Check if the claims present in a given statement are satisfying the policy requirements.

The policy array (i.e. list of per-artifact bundle requirements) is traversed to verify whether there is at least one entry matching the claims for the artifacts bundle.

The logic applied depends by the artifact category, and thus, it is defined in the corresponding artifact package.

Return error if:

  • the bundle does not met the policy requirements
  • the claim parsing fails
  • the requirement parsing fails

func Parse 

func Parse(jsonPolicy []byte) (policy *[]PolicyEntry, err error)

Parse the boot policy requirements from the serialized JSON

Return error if:

  • the parsing fails

type ArtifactRequirements

Define the required set of properties to authorize an artifact from a given category.

type ArtifactRequirements struct {
    // define the artifact category (e.g.
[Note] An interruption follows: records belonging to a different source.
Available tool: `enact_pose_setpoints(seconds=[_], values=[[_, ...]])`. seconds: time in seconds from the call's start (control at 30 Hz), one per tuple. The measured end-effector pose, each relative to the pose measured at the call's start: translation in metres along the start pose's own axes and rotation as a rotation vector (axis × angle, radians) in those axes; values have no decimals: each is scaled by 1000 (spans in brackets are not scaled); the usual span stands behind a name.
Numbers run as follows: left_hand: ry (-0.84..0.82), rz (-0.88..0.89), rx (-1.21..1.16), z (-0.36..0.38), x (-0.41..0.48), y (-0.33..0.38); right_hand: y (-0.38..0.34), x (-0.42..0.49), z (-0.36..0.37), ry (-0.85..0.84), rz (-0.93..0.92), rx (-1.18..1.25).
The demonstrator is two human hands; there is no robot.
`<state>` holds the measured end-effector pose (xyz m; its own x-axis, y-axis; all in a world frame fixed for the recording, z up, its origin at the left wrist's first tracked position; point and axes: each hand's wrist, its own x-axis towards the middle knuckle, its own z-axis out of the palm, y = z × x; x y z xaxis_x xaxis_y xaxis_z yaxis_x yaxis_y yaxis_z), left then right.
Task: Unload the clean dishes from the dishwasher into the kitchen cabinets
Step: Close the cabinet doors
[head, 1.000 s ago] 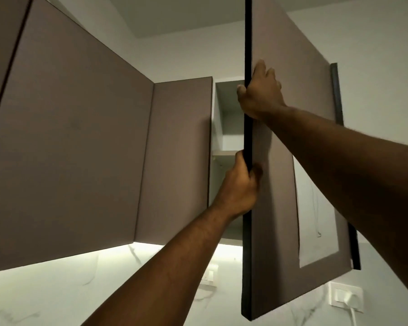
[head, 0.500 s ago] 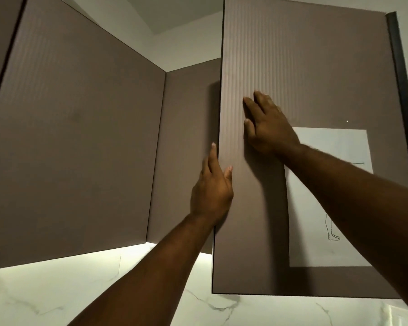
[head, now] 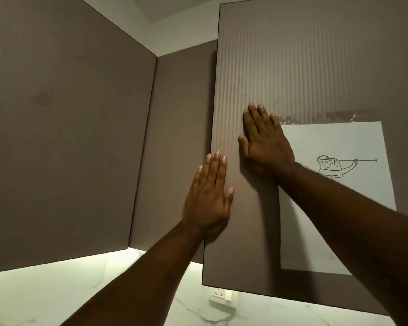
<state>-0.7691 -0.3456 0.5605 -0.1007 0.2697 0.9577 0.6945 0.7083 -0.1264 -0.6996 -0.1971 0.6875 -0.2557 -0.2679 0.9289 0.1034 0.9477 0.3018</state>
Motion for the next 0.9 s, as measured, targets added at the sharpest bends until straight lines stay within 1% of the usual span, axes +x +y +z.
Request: enact_pose_setpoints(seconds=[0.17,0.5,0.7,0.8,0.9], values=[[23,26,-44,32,8,-13,9,2,26,-5,-1,-89],[-17,26,-115,75,14,-26,22,3,63,12,5,-185],[-33,18,-98,75,15,-26,22,3,64,34,-4,-165],[-70,18,-90,71,14,-27,20,3,65,37,-2,-167],[-126,67,-51,65,12,-37,3,1,73,47,26,-166]])
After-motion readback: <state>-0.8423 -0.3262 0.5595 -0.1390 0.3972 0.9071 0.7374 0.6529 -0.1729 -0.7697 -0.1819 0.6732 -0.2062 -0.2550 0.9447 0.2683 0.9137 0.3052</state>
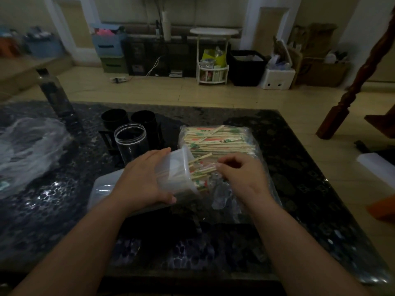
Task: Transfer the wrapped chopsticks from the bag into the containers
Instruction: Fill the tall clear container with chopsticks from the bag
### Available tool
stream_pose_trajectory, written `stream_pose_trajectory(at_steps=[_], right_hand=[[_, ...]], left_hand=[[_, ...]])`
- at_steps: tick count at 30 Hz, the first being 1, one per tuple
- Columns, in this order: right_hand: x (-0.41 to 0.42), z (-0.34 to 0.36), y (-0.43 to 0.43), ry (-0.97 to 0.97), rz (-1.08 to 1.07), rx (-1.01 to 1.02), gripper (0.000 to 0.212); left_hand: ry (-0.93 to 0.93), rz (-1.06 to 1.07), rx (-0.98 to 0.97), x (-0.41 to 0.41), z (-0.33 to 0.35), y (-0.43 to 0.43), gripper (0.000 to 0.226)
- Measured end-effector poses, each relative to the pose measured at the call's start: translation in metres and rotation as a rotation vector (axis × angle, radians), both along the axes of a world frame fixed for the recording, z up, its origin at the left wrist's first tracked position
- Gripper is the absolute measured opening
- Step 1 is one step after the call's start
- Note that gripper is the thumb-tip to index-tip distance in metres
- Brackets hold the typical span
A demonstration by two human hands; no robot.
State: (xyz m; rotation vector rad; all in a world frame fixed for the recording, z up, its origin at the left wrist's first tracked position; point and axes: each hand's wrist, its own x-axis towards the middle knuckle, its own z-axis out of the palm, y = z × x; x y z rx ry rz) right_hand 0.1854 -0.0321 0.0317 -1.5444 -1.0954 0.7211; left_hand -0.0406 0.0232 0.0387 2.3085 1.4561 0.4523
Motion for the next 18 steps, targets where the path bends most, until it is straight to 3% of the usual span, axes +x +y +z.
stream_pose_trajectory(at_steps=[2, 5, 8, 14, 18], right_hand=[[-0.002, 0.003, -0.002, 0.079, 0.17, -0.069, 0.018], [0.005, 0.006, 0.0, 0.125, 0.051, -0.08, 0.024], [0.019, 0.005, -0.001, -0.117, -0.039, -0.159, 0.018], [0.019, -0.015, -0.008, -0.694, 0.341, -0.715, 0.012], [0.012, -0.054, -0.001, -0.778, 0.373, -0.823, 0.056]], left_hand=[[0.002, 0.002, 0.001, 0.0, 0.001, 0.0, 0.133], [-0.014, 0.011, 0.003, 0.0, 0.002, 0.0, 0.133], [-0.031, 0.015, 0.01, 0.0, 0.004, -0.001, 0.133], [-0.027, 0.032, 0.009, 0.0, 0.006, 0.0, 0.135], [-0.05, 0.032, 0.018, 0.0, 0.007, -0.002, 0.134]])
LinuxKernel, Initrd, Dtb, ...)
    Category uint `json:"category"`

    // JSON containing the list of properties that must
    // match the claims for an artifact of this category.
    // The set of properties that are supported depends by the artifact category.
    // The JSON format should reflect the underlying structure that is defined
    // in the artifact package for the given category.
    Requirements json.RawMessage `json:"requirements"`
}

type PolicyEntry

Define the policy entry as a set of requirements to authorize a given bundle of artifacts.

type PolicyEntry struct {
    // artifact rules
    Artifacts []ArtifactRequirements `json:"artifacts"`

    // require at least a quorum of n signatures for the bundle
    Signatures SigningRequirement `json:"signatures,omitempty"`
}

type Signer

Define a trusted signer

type Signer struct {
    // human-readable signer name
    Name string `json:"name,omitempty"`

    // signer's public key
    PubKey string `json:"pub_key"`
}

type SigningRequirement

Define a signing quorum that must be satisfied to authorize the bundle

type SigningRequirement struct {
    // list of trusted signers that are participating to the quorum
    Signers []Signer `json:"signers"`

    // requires at least n signatures out of the total number of trusted signers
    Quorum uint64 `json:"quorum"`
}

transparency

Index

Constants

Supported transparency engines

const (
    Sigsum uint = iota + 0x0001
    Tessera
)

func Add 

func Add(e Engine, t uint)

Register a transparency engine

type Engine

Define high-level interface for transparency layer.

This interface abstracts the functionalities implemented by the underlying transparency engine.

type Engine interface {
    // Request to the public log the information required to assemble a
    // proof bundle.
    // The public log is identified via its origin while the information
    // from ProofBundle allow to assemble the request for the log leaf.
    // The function expects as input a ProofBundle as returned by ProofParse().
    // The function does not require any previous log status (i.e. checkpoint).
    // The latest signed tree-head is fetched from the log along with the leaf
    // inclusion proof.
    // The inclusion proof is returned as []byte where its actual
    // content depends by the chosen transparency engine.
    //
    // Return error if:
    //   - the transparency engine is configured off-line
    //   - the log key is not configured
    //   - the submitter key is not configured
    //   - the statement leaf is not present in the log
    //   - any other error is returned by the public log
    GetProof(proofBundle interface{}) ([]byte, error)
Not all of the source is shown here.